My constituent’s father went to Derriford hospital from Mount Gould hospital, which is also in Plymouth, in April 2011 because he had become bedridden. He was put on the Liverpool care pathway without any food and water. That was supposed to last for up to two days, but he lived for 12 more days, finally dying on 8 May 2011. My constituent claims that during the time that her father was on the LCP, he perked up and was even watching television. Despite that, he remained on the LCP.

My constituent’s family feel, and I rather agree with them, that giving someone 12 days to die is not what this system should be about. Although Derriford hospital claims that staff spoke to the family on the ward, my constituent and her siblings dispute that. They claim that they did not know that their father was on the LCP until the car park attendant told them.

To give Derriford hospital its due, the chief executive—who is new to the job and was not at the hospital when this case happened—has dealt with the case subsequently, recognising that the clinical teams may not have explained fully to my constituent’s family what was going to happen and what was actually involved in the LCP. The family feel that they were forced to watch their father die under very distressing circumstances. Despite having his food, water and medication withdrawn, the family were horrified to see him biting the sponge that was being used to wipe his lips, because he was so hungry and thirsty.

Unfortunately, my constituent has also had a subsequent —and completely different—experience of the LCP when her brother-in-law died at a hospice. It must be remembered that hospice staff are specialists in helping patients at the end of their lives, and the more that we can encourage people who are suffering in that situation to be dealt with by hospices, the better. Certainly a lot of hospitals are very busy indeed and their staff do not necessarily have the time to carry out the kind of checking that we feel they should do.
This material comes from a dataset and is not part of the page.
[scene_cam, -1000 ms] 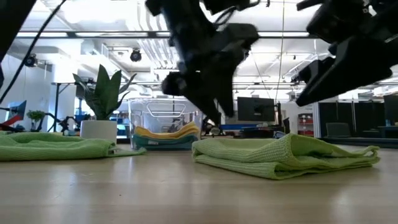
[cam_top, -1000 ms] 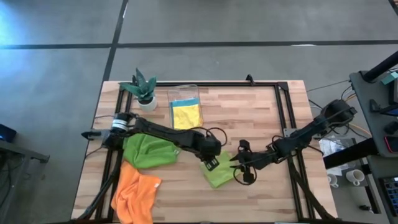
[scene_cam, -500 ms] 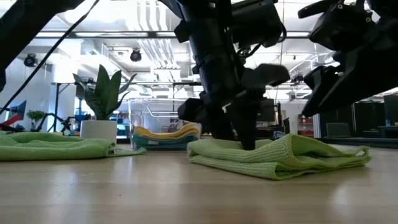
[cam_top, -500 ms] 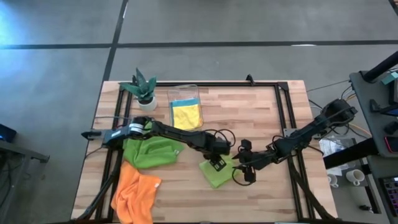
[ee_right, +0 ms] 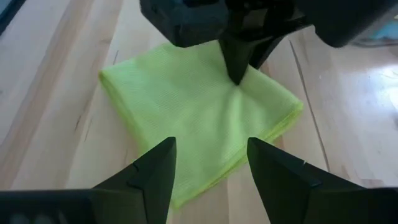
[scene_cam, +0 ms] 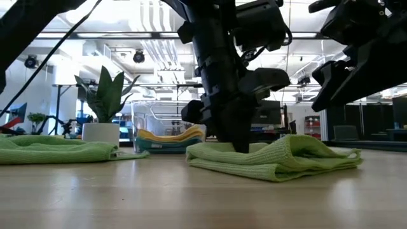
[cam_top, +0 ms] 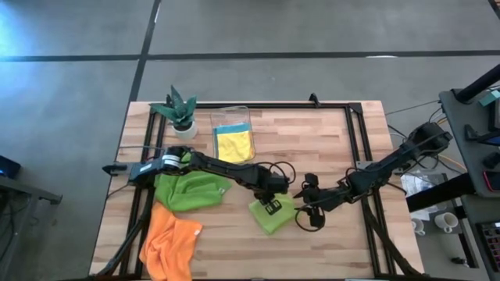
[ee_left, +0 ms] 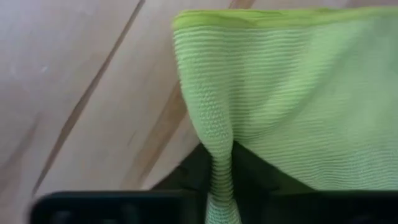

I am very aware that the death of a close relative is a traumatic time. One should remember that patients’ relatives do not always take in the full story that they are being told and that they can become confused about what they are being told. However, we must ensure that a system is in place that avoids those kind of complications.

I am very aware that the Government are taking this whole matter very seriously and I am grateful to them for that. I thank my hon. Friend the Minister and his colleagues for the review, about which he wrote to me just today, and their proposal to produce a new pledge on care planning. To help my constituent, and many other people like her, we need to ensure that we have a timetable for that.

I pay tribute to bereavement charities, such as Cruse Bereavement Care. They do an enormously good job in helping families through the whole grieving process. I ask for more training, and for more information for families so that they can be assured that their relatives will get the best care possible. By giving detail to the Government’s proposals, the Minister would be giving certainty to Benjamin Franklin. Members might remember that he wrote, in a letter to Jean-Baptiste Le Roy in 1789, that the only things we can be certain of are birth, death and taxes.